However if \(c g(x) >> f(x)\) we will have lots of rejections, which will decrease the quality of the simulation. Let’s see what would happen, for the same amount of points, if \(c=10\).

c <- 10

xs <- seq(0, 1, len=100)
plot(xs, dbeta(xs,2,2), ylim=c(0,c*1.25), type="l", col="red", lwd=2, ylab="densities")
lines(xs, c*g(xs), type="l", col="blue", lwd=2)
legend("topleft",c("f(x)","c*g(x)"), col=c("red","blue"), lwd=2) 

draw.segment(0.10, 0.20)
draw.segment(0.45, 0.55)
draw.segment(0.90, 1.00)

This number of points is not enough to get an estimate with the quality of the previous eg.

Monte Carlo Integration

Monte Carlo integration is an estimation of the true integration based on random sampling and in the Strong Law of Large Numbers.

The estimator of \[\theta = \int_a^b~g(x)~dx\] is computed as follows:

Generate \(X_1, X_2, \ldots, X_n\) iid from Unif(a,b)
Compute \(\overline{g(X)} = \frac{1}{n} g(X_i)\)
The estimation \(\hat{\theta} = (b-a)\overline{g(X)}\)

\(\hat{\theta}\) is itself a random variable, which by the Strong Law of Large Numbers: \(\hat{\theta} \rightarrow \theta\) as \(n \rightarrow \infty\)

in R:

# pre-condition: a < b
MC.simple.est <- function(g, a, b, n=1e4) {
  xi <- runif(n,a,b)      # step 1
  g.mean <- mean(g(xi))   # step 2
  (b-a)*g.mean            # step 3
}

The reason why this works:

\[\begin{array}{lcll} \int_a^b~g(x)~dx & = & \int_\mathbb{R} g(x) {\bf 1}_{[a,b]}(x)~dx & \color{blue}{ {\bf 1}_{[a,b]} = 1~\text{if}~x \in [a,b],~0~\text{otherwise} } \\ & = & (b-a) \int_\mathbb{R} g(x) f_U(x)~dx & \color{blue}{ f_U(x) = \frac{1}{b-a}~{\bf 1}_{[a,b]}(x), U \sim \text{Unif}(a,b) } \\ & = & (b-a)~E[g(U)] & \color{blue}{ E[g(X)] = \int g(x)f(x)~dx, X \sim f } \\ \end{array} \]

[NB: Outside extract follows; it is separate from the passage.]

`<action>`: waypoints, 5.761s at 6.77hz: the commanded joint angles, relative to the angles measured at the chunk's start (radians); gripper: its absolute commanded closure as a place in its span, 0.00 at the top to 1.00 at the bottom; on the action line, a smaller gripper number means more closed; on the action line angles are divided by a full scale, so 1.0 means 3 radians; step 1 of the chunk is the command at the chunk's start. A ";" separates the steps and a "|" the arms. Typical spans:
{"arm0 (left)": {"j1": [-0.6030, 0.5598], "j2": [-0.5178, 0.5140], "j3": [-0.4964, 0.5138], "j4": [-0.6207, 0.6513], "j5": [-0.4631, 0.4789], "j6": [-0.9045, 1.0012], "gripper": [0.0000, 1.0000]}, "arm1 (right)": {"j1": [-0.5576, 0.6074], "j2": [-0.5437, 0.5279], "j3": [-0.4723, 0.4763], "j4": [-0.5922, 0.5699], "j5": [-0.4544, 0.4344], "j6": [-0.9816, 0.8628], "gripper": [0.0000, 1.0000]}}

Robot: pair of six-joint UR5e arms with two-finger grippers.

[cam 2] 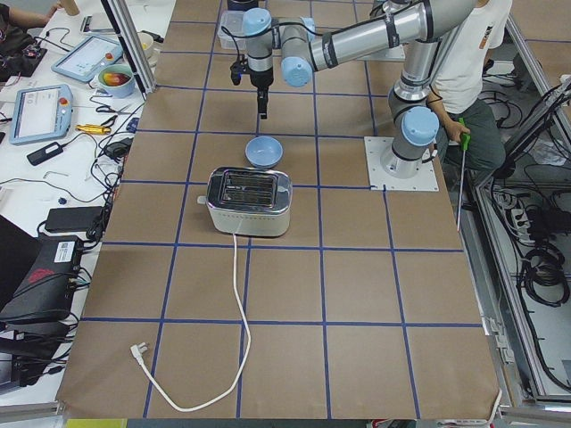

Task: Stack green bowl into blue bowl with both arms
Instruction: 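Lower the left gripper onto the light blue bowl beside the toaster and grasp its rim, then carry the light blue bowl with the left gripper toward the table center, then set the blue bowl down, release it, and raise the left arm back, then lower the right gripper onto the pale green bowl rim and grasp it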

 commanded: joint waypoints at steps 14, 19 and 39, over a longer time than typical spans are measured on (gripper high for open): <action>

Eg: estimate \[\theta = \int_2^4 e^{-x}~dx = e^{-2} - e^{-4} = 0.1170\]

g <- function(x) exp(-x)

MC.simple.est(g, 2, 4)

## [1] 0.1169736

More generally, with pdf \(f\) over support \(A\), to estimate the integral

\[\theta = \int_A g(x)f(x)~dx\]

generate a random sample \(x_1,\ldots,x_n\) from the pdf \(f(x)\) and compute the mean of the sequence \(g(x_i)\), ie, \(\hat{\theta} = \frac{1}{n} \sum_i g(x_i)\).

With probability 1,

\[\lim_{n \to \infty} E[\hat{\theta}] = \theta\]

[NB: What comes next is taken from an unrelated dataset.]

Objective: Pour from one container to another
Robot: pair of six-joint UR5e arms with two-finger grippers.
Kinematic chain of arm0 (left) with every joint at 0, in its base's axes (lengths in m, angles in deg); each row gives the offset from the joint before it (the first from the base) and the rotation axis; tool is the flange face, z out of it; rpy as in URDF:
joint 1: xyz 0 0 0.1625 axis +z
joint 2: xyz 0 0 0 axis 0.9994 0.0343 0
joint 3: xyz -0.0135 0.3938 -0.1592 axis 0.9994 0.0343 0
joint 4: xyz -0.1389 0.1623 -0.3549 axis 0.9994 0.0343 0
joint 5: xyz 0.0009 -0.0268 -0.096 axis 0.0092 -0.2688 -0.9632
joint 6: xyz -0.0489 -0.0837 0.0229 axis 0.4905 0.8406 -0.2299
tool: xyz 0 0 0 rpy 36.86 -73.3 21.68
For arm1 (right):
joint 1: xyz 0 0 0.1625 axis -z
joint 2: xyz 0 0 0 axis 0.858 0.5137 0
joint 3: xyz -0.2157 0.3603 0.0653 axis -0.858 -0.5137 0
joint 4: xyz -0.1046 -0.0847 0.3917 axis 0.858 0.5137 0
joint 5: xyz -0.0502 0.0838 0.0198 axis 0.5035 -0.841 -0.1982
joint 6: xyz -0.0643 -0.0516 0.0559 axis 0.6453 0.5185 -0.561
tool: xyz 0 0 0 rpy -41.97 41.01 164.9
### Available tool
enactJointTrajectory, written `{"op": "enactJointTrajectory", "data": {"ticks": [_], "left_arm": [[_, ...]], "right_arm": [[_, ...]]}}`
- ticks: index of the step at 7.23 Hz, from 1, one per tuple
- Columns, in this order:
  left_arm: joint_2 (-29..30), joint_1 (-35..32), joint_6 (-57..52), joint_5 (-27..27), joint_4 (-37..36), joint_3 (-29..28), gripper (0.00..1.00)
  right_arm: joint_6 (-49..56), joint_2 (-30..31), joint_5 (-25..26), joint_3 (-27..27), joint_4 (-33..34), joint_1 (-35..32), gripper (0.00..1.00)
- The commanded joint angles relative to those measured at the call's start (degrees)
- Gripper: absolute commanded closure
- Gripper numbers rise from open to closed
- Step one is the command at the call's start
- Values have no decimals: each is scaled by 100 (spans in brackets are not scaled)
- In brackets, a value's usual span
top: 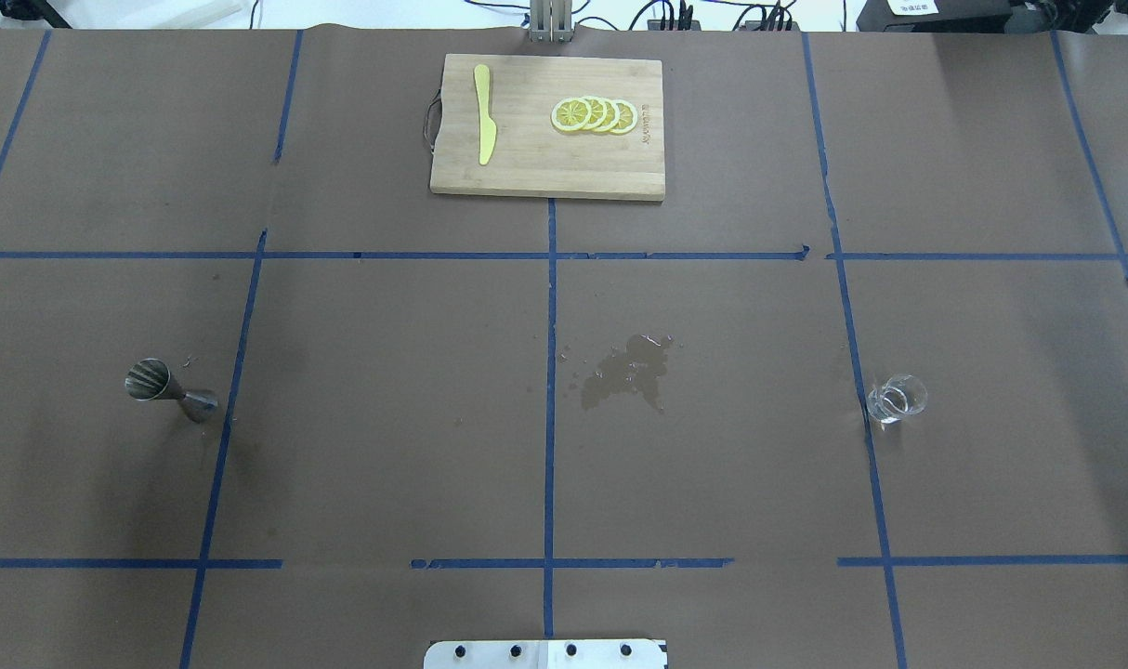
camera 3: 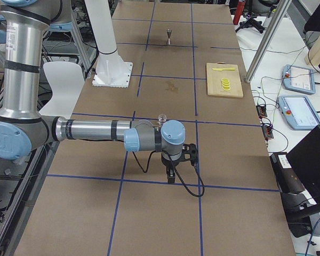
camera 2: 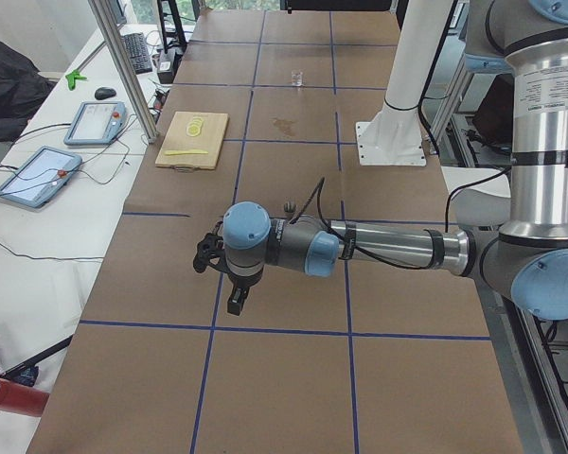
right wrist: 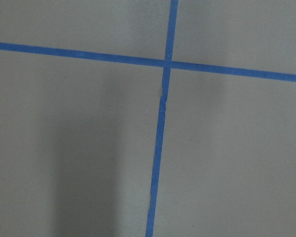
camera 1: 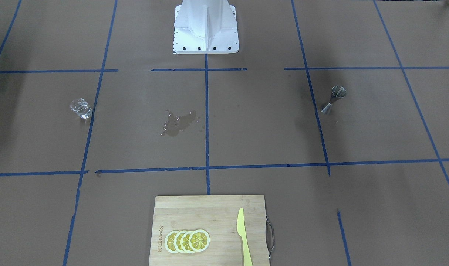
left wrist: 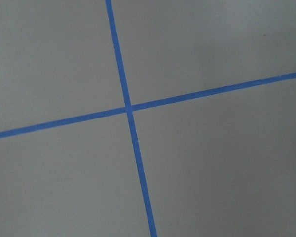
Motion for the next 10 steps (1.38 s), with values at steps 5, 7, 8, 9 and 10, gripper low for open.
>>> {"op": "enactJointTrajectory", "data": {"ticks": [5, 7, 8, 9, 10], "left_arm": [[433, 38, 1880, 84, 2763, 255, 0], [293, 502, 2124, 671, 3086, 1002, 0], [284, 696, 2159, 752, 3159, 1058, 0], [266, 793, 2812, 935, 3342, 1267, 0], [196, 1203, 3706, 1329, 3396, 1643, 0]], "right_arm": [[6, -189, 19, -234, -1152, -3, 0], [-11, -189, 11, -525, -1514, -3, 0], [-29, -181, -7, -534, -1516, -3, 0], [-29, -163, -7, -535, -1516, -3, 0], [-38, -154, -7, -535, -1516, -3, 0]]}}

The variance of this estimator is:

\[var(\hat{\theta}) = var \Big( \frac{1}{n} \sum_i~g(X_i) \Big) = \frac{1}{n^2} \sum_i var (g(X_i)) = \frac{var(g(X))}{n}\]

Importance Sampling (section 11.1.4)

There are two problems with the previous method:

It does not apply to unbounded intervals
It performs poorly if the pdf is not very uniform, namely at distribution tails

Eg: \(X \sim N(0,1)\), estimate \(P(X > 4.5)\)

# True value:
pnorm(4.5, lower.tail=FALSE)  # theta (could also be computed by 1-pnorm(4.5))

## [1] 3.397673e-06

# MC estimation:
n <- 1e4
indicators <- rnorm(n)>4.5
sum(indicators)/n             # hat.theta

## [1] 0

Simulating directly, there will be a positive hit only every 300k iterations!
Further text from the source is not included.